WORK TO BE COMPLETED:
Output, word for word, every line from the start of the listing down to and including the line that contains "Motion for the"; include nothing else.

INFORMATION SUPPLIED:
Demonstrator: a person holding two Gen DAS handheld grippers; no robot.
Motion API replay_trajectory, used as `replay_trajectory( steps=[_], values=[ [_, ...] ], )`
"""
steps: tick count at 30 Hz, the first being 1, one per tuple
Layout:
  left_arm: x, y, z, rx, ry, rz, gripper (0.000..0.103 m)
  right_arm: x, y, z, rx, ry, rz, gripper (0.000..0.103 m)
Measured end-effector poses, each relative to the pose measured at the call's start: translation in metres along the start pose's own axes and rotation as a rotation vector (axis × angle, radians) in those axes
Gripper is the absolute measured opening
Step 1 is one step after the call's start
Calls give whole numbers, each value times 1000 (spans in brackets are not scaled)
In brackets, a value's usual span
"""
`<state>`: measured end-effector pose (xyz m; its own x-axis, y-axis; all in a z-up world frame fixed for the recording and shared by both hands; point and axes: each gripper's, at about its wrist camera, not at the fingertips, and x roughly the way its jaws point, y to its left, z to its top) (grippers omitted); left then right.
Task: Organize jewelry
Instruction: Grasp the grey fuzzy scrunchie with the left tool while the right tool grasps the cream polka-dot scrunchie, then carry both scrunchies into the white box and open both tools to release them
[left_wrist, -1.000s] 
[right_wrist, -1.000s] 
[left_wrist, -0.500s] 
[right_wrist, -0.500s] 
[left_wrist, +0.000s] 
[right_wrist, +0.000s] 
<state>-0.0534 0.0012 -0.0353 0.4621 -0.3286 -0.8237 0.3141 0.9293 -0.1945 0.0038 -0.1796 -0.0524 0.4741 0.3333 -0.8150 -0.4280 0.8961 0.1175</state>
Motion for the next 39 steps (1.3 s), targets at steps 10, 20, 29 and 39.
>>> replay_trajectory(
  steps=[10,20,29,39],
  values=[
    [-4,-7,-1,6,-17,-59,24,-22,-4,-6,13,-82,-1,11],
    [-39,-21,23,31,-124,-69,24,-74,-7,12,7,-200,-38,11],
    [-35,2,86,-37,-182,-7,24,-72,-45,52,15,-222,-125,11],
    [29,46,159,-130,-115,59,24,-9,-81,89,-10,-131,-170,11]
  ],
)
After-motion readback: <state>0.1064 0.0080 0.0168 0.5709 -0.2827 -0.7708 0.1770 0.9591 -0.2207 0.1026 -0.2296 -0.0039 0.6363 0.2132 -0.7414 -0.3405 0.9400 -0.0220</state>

ANSWER TO THE EXERCISE:
Demonstrator: a person holding two Gen DAS handheld grippers; no robot.
Motion API replay_trajectory, used as `replay_trajectory( steps=[_], values=[ [_, ...] ], )`
"""
steps: tick count at 30 Hz, the first being 1, one per tuple
Layout:
  left_arm: x, y, z, rx, ry, rz, gripper (0.000..0.103 m)
  right_arm: x, y, z, rx, ry, rz, gripper (0.000..0.103 m)
Measured end-effector poses, each relative to the pose measured at the call's start: translation in metres along the start pose's own axes and rotation as a rotation vector (axis × angle, radians) in those axes
Gripper is the absolute measured opening
Step 1 is one step after the call's start
Calls give whole numbers, each value times 1000 (spans in brackets are not scaled)
In brackets, a value's usual span
"""
`<state>`: measured end-effector pose (xyz m; its own x-axis, y-axis; all in a z-up world frame fixed for the recording and shared by both hands; point and axes: each gripper's, at about its wrist camera, not at the fingertips, and x roughly the way its jaws point, y to its left, z to its top) (grippers omitted); left then right.
Task: Organize jewelry
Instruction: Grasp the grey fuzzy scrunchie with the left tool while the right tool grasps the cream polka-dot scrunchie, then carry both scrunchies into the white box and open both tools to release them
[left_wrist, -1.000s] 
[right_wrist, -1.000s] 
[left_wrist, -0.500s] 
[right_wrist, -0.500s] 
[left_wrist, +0.000s] 
[right_wrist, +0.000s] 
<state>-0.0534 0.0012 -0.0353 0.4621 -0.3286 -0.8237 0.3141 0.9293 -0.1945 0.0038 -0.1796 -0.0524 0.4741 0.3333 -0.8150 -0.4280 0.8961 0.1175</state>
Motion for the next 39 steps (1.3 s), targets at steps 10, 20, 29 and 39.

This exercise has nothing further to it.